Start of Input data

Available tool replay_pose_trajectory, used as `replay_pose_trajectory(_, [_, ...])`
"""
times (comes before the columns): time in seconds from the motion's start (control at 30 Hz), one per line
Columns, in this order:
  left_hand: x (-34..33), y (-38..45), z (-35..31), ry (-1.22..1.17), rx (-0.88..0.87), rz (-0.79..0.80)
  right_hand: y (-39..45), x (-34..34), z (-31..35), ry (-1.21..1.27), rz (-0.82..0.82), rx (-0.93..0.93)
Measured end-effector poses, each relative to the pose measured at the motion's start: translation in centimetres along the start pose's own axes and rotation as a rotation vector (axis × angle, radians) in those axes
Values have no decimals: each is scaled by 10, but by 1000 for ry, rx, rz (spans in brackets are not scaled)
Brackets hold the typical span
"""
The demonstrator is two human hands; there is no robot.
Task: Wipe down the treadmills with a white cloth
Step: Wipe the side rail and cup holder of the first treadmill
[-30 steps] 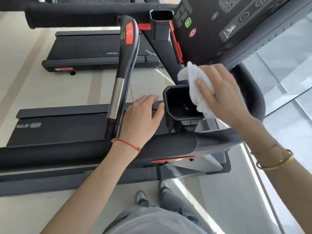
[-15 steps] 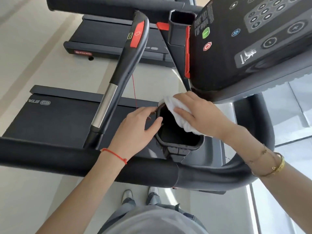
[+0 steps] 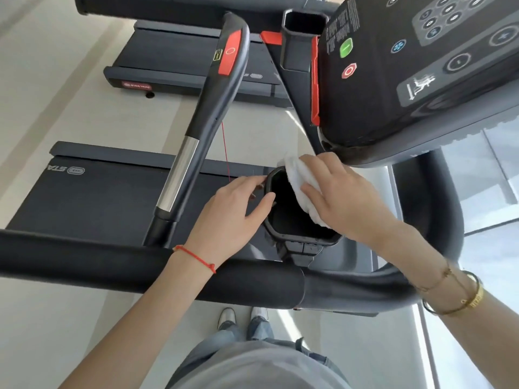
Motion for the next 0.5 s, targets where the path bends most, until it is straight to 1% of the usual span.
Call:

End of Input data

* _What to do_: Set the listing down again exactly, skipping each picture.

* _Task output_:
Available tool replay_pose_trajectory, used as `replay_pose_trajectory(_, [_, ...])`
"""
times (comes before the columns): time in seconds from the motion's start (control at 30 Hz), one per line
Columns, in this order:
  left_hand: x (-34..33), y (-38..45), z (-35..31), ry (-1.22..1.17), rx (-0.88..0.87), rz (-0.79..0.80)
  right_hand: y (-39..45), x (-34..34), z (-31..35), ry (-1.21..1.27), rz (-0.82..0.82), rx (-0.93..0.93)
Measured end-effector poses, each relative to the pose measured at the motion's start: translation in centimetres along the start pose's own axes and rotation as a rotation vector (axis × angle, radians) in those axes
Values have no decimals: each is scaled by 10, but by 1000 for ry, rx, rz (spans in brackets are not scaled)
Brackets hold the typical span
"""
The demonstrator is two human hands; there is no robot.
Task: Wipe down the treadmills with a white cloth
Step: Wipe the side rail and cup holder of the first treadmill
[-30 steps] 
[-15 steps] 
[+0 steps] 
Motion for the next 0.5 s, targets where the path bends most, until it is straight to 1% of the usual span.
Call:

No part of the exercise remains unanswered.